Across the entries that follow, tally every line holding the word "blue" and reply with the count alone.

Collected data entries
╭──
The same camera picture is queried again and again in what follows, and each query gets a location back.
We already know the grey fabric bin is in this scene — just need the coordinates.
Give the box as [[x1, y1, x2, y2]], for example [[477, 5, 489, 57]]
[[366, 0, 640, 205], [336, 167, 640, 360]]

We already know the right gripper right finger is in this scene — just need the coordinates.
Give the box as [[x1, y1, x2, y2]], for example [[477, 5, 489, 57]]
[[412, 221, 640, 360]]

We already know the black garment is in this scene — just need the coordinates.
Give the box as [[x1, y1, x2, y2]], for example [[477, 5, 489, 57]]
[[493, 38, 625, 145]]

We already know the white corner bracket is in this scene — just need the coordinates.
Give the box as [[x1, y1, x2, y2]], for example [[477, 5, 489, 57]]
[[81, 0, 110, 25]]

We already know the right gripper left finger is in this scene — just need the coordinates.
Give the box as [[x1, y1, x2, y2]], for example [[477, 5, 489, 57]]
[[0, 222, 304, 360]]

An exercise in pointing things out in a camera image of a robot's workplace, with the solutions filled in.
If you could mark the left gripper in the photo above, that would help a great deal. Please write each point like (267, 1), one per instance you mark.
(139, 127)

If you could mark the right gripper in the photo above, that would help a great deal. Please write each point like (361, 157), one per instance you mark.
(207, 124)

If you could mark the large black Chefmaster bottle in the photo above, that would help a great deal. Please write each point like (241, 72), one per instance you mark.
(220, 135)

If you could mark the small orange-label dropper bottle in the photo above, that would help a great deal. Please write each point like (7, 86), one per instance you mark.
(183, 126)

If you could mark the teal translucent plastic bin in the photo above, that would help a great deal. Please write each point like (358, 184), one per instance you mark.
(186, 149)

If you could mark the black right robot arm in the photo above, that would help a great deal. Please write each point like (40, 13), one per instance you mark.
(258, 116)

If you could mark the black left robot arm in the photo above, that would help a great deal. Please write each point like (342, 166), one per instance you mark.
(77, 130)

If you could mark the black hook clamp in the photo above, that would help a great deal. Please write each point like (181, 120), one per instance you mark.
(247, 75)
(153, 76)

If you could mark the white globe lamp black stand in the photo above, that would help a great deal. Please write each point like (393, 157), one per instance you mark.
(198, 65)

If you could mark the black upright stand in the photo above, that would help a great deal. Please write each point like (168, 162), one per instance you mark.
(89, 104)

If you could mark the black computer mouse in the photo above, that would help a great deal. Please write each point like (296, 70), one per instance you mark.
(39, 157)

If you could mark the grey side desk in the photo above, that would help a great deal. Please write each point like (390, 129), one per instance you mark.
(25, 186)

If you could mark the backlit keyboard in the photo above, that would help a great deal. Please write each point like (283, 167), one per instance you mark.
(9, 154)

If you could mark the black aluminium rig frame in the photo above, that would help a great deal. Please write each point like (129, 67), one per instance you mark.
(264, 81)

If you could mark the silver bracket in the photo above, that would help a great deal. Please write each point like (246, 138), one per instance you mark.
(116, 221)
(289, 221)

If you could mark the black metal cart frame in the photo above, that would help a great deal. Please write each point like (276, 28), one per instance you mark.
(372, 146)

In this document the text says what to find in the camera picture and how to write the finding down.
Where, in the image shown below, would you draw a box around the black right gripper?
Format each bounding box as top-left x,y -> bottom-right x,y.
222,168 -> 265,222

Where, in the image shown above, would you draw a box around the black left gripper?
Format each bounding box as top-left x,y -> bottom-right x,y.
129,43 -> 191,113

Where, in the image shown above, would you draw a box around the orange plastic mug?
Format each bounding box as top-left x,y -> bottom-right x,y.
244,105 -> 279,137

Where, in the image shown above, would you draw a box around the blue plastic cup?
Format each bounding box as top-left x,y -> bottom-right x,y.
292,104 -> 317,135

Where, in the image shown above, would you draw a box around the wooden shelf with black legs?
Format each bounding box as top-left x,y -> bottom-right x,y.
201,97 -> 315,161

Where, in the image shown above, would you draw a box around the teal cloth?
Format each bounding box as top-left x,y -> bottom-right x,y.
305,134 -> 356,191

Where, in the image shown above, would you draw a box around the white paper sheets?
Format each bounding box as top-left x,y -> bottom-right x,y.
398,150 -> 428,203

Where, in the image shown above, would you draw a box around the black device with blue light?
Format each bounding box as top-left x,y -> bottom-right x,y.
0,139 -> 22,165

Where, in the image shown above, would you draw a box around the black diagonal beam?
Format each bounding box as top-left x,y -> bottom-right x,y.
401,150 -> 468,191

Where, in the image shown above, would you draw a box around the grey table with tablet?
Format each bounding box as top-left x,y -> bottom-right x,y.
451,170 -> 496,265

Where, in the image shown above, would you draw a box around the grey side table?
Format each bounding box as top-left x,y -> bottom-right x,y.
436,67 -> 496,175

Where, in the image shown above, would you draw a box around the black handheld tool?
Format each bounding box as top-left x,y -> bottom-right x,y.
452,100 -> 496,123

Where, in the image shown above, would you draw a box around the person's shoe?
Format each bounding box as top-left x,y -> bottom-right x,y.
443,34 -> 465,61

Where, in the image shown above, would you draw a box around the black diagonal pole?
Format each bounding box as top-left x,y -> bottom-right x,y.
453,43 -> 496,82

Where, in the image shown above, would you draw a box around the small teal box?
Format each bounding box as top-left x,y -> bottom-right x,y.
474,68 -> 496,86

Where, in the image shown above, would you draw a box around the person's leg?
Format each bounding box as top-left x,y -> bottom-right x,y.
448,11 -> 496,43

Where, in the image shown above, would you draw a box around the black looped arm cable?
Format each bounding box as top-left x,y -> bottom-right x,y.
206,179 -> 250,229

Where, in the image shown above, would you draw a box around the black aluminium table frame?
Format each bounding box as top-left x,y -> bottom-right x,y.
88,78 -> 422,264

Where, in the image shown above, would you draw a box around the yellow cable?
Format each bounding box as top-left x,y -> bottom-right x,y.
╰──
**WRITTEN REPLY**
2